2. Plot Generation Logic

  • Conditionally Checking Labels:

    • The function now checks whether x_label, y_label, and z_label are provided. If these are None, the function will automatically assign default labels based on the feature_names_list. This enhancement reduces the need for users to manually specify labels, making the function more adaptive.

  • Camera Position Adjustments:

    • The camera positions for the Plotly plot are now adjusted by multiplying horizontal, depth, and vertical by zoom_out_factor. This change allows for more granular control over the 3D view, enhancing the interactivity and flexibility of the Plotly visualizations.

  • Surface Plot Coordinates Adjustments:

    • The order of the coordinates for the Plotly plot’s surface has been changed from ZZ, XX, YY[::-1] to ZZ, XX, YY. This adjustment ensures the proper alignment of axes and grids, resulting in more accurate visual representations.

3. Code Simplifications

  • Removed Complexity:

    • By removing the x_label_plotly, y_label_plotly, and z_label_plotly parameters, the code is now simpler and easier to maintain. This change reduces potential confusion and streamlines the function for users who do not need distinct labels for Matplotlib and Plotly plots.

  • Fallback Mechanism for Grid Values:

    • The function continues to implement a fallback mechanism when extracting grid values, ensuring compatibility with various versions of scikit-learn. This makes the function robust across different environments.

4. Style Adjustments

  • Label Formatting:

    • The new version consistently uses y_label, x_label, and z_label for axis labels in the Matplotlib plot, aligning the formatting across different plot types.

  • Color Bar Adjustments:

    • The color bar configuration in the Matplotlib plot has been slightly adjusted with a shrink value of 0.6 and a pad value of 0.02. These adjustments result in a more refined visual appearance, particularly in cases where space is limited.

5. Potential Use Case Differences

  • Simplified Interface:

    • The updated function is more streamlined for users who prefer a simplified interface without the need for separate label customizations for Plotly and Matplotlib plots. This makes it easier to use in common scenarios.

  • Less Granular Control:

    • Users who need more granular control, particularly for presentations or specific formatting, may find the older version more suitable. The removal of the *_plotly label parameters means that all plots now use the same labels across Matplotlib and Plotly.

6. Matplotlib Plot Adjustments

  • Wireframe and Surface Plot Enhancements:

    • The logic for plotting wireframes and surface plots in Matplotlib remains consistent with previous versions, with subtle enhancements to color and layout management to improve overall aesthetics.

Summary

  • Version 0.0.8d of the plot_3d_pdp function introduces simplifications that reduce the number of parameters and streamline the plotting process.
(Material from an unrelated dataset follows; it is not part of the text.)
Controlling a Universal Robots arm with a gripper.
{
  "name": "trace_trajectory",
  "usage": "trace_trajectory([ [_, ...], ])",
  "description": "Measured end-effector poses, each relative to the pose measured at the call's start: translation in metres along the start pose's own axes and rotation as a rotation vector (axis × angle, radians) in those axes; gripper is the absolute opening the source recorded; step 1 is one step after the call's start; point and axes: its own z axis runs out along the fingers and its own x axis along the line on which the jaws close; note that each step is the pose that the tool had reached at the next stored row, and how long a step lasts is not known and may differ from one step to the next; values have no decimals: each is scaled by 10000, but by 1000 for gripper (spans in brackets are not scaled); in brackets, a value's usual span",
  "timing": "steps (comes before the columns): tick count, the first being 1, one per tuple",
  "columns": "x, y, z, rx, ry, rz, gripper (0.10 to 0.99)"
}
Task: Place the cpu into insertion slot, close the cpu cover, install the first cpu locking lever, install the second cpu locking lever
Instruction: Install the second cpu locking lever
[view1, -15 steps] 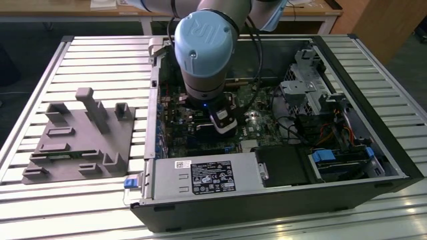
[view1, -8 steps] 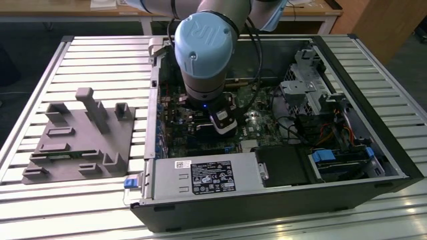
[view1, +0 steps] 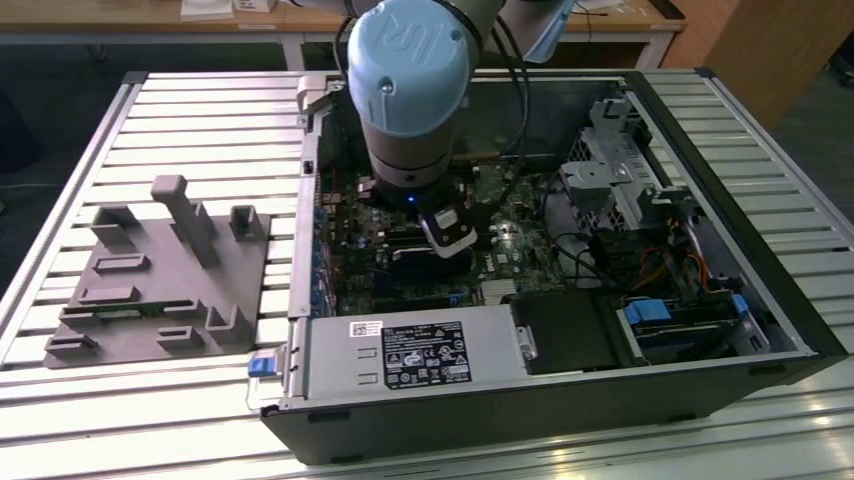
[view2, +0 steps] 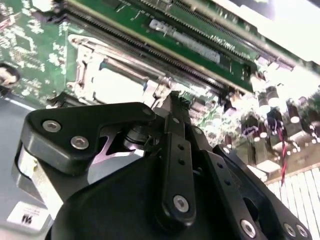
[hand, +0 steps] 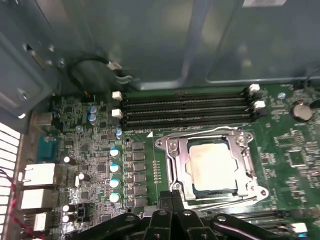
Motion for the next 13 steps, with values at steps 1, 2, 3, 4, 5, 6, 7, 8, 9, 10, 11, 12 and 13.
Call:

While some customizability has been removed, the function remains flexible enough for most use cases and is easier to use.
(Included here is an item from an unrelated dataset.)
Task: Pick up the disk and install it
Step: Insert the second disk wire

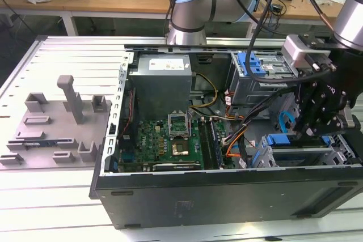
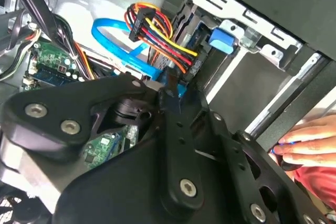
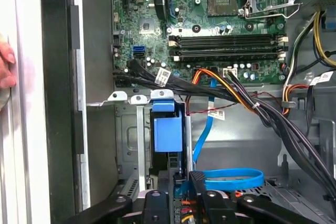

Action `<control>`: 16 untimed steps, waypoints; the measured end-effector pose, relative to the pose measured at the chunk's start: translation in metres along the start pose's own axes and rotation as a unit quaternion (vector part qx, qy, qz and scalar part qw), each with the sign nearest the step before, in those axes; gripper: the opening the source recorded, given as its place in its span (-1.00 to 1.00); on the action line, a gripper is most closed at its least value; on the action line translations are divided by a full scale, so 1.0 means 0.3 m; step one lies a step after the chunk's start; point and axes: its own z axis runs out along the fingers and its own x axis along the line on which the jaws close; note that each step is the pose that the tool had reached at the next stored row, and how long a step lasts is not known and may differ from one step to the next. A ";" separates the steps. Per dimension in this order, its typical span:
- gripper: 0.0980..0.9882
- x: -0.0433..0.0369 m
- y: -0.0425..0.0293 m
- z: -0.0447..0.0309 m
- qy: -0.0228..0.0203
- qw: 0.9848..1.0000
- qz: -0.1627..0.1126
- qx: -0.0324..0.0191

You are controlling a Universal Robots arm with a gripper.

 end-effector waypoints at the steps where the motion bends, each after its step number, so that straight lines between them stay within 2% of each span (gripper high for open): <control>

  • Key updates include adjusted default camera views for 3D plots, removal of Plotly-specific label parameters, and improved automatic labeling and plotting logic.

Decision Point

  • This update may be especially useful for users who prefer a cleaner and more straightforward interface. However, those requiring detailed customizations may want to continue using the older version, depending on their specific needs.

Version 0.0.8c

Version 0.0.8c is a follow-up release to version 0.0.8b. This update includes minor enhancements and refinements based on feedback and additional testing. It serves as an incremental step towards improving the stability and functionality of the toolkit.

Key Updates in 0.0.8c:

  • Bug Fixes: Addressed minor issues identified in version 0.0.8b to ensure smoother performance and better user experience.

  • Additional Testing: Incorporated further tests to validate the changes introduced in previous versions and to prepare for future stable releases.

  • Refinements: Made small enhancements to existing features based on user feedback and internal testing results.

Summary of Changes

  1. New Features & Enhancements

  • plot_3d_pdp Function:

    • Added show_modebar Parameter: Introduced a new boolean parameter, show_modebar, to allow users to toggle the visibility of the mode bar in Plotly interactive plots.

    • Custom Margins and Layout Adjustments:

      • Added parameters for left_margin, right_margin, and top_margin to provide users with more control over the plot layout in Plotly.

      • Adjusted default values and added options for better customization of the Plotly color bar (cbar_x, cbar_thickness) and title positioning (title_x, title_y).

    • Plotly Configuration:

      • Enhanced the configuration options to allow users to enable or disable zoom functionality (enable_zoom) in the interactive Plotly plots.

      • Updated the code to reflect these new parameters, allowing for greater flexibility in the appearance and interaction with the Plotly plots.

    • Error Handling:

      • Added input validation for html_file_path and html_file_name to ensure these are provided when necessary based on the selected plot_type.

  • plot_2d_pdp Function:

    • Introduced file_prefix Parameter:

      • Added a new file_prefix parameter to allow users to specify a prefix for filenames when saving grid plots. This change streamlines the naming process for saved plots and improves file organization.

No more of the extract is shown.